The decline — from 8.1 percent in August to 7.8 percent in September — might not have been all it seemed. The numbers, according to a reliable source, were manipulated.

And the Census Bureau, which does the unemployment survey, knew it.

Just two years before the presidential election, the Census Bureau had caught an employee fabricating data that went into the unemployment report, which is one of the most closely watched measures of the economy.

And a knowledgeable source says the deception went beyond that one employee — that it escalated at the time President Obama was seeking reelection in 2012 and continues today.

“He’s not the only one,” said the source, who asked to remain anonymous for now but is willing to talk with the Labor Department and Congress if asked.

The Census employee caught faking the results is Julius Buckmon, according to confidential Census documents obtained by The Post. Buckmon told me in an interview this past weekend that he was told to make up information by higher-ups at Census.

Ironically, it was Labor’s demanding standards that left the door open to manipulation.

Labor requires Census to achieve a 90 percent success rate on its interviews — meaning it needed to reach 9 out of 10 households targeted and report back on their jobs status.

Census currently has six regions from which surveys are conducted. The New York and Philadelphia regions, I’m told, had been coming up short of the 90 percent.

Philadelphia filled the gap with fake interviews.

“It was a phone conversation — I forget the exact words — but it was, ‘Go ahead and fabricate it’ to make it what it was,” Buckmon told me.

Census, under contract from the Labor Department, conducts the household survey used to tabulate the unemployment rate.

Interviews with some 60,000 household go into each month’s jobless number, which currently stands at 7.3 percent. Since this is considered a scientific poll, each one of the households interviewed represents 5,000 homes in the US.

Buckmon, it turns out, was a very ambitious employee. He conducted three times as many household interviews as his peers, my source said.

By making up survey results — and, essentially, creating people out of thin air and giving them jobs — Buckmon’s actions could have lowered the jobless rate.

Buckmon said he filled out surveys for people he couldn’t reach by phone or who didn’t answer their doors.

But, Buckmon says, he was never told how to answer the questions about whether these nonexistent people were employed or not, looking for work, or have given up.

But people who know how the survey works say that simply by creating people and filling out surveys in their name would boost the number of folks reported as employed.

Census never publicly disclosed the falsification. Nor did it inform Labor that its data was tainted.

“Yes, absolutely they should have told us,” said a Labor spokesman. “It would be normal procedure to notify us if there is a problem with data collection.”

Census appears to have looked into only a handful of instances of falsification by Buckmon, although more than a dozen instances were reported, according to internal documents.

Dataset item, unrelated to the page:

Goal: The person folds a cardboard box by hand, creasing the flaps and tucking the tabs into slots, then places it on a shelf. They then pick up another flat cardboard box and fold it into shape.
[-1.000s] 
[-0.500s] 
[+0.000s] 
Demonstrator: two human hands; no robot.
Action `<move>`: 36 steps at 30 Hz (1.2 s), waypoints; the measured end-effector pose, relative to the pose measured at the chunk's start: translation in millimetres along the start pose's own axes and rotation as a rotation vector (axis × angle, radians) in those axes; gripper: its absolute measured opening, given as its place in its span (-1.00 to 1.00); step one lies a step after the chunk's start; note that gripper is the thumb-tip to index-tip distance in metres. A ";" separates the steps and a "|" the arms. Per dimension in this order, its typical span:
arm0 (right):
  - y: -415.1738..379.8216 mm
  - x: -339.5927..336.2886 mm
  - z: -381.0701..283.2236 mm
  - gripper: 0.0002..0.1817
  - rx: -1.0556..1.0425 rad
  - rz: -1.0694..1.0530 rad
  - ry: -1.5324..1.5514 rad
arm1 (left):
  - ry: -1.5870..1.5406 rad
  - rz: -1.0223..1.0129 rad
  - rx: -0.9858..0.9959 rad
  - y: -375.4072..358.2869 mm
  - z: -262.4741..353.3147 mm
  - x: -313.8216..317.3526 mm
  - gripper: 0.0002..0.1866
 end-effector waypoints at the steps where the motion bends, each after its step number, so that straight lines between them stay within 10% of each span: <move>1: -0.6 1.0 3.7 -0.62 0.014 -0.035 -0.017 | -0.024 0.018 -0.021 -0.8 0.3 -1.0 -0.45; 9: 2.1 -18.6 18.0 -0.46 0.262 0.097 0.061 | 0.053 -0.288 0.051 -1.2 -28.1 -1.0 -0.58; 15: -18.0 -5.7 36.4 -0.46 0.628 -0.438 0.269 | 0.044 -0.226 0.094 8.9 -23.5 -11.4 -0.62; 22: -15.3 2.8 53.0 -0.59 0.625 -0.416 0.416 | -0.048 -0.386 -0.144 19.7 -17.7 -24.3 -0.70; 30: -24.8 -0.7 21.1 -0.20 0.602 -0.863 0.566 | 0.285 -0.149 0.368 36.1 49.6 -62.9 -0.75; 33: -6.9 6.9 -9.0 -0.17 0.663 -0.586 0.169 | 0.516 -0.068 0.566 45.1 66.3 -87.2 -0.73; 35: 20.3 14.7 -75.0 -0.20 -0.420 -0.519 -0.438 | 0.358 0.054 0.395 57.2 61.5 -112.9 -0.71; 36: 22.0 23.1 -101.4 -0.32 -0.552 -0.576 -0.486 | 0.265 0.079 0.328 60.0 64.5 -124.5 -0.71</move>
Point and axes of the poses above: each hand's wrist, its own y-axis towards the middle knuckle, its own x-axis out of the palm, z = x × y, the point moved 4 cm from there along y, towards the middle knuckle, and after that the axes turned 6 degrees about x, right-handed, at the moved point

In one document from the probe, Program Coordinator Joal Crosby was ask in 2010, “Why was the suspected … possible data falsification on all (underscored) other survey work for which data falsification was suspected not investigated by the region?”

On one document seen by The Post, Crosby hand-wrote the answer: “Unable to determine why an investigation was not done for CPS,” or the Current Population Survey — the official name for the unemployment report.

With regard to the Consumer Expenditure survey, only four instances of falsification were looked into, while 14 were reported.

I’ve been suspicious of the Census Bureau for a long time.

During the 2010 Census report — an enormous and costly survey of the entire country that goes on for a full year — I suspected (and wrote in a number of columns) that Census was inexplicably hiring and firing temporary workers.

I suspected that this turnover of employees was being done purposely to boost the number of new jobs being report each month. (The Labor Department does not use the Census Bureau for its other monthly survey of new jobs — commonly referred to as the Establishment Survey.)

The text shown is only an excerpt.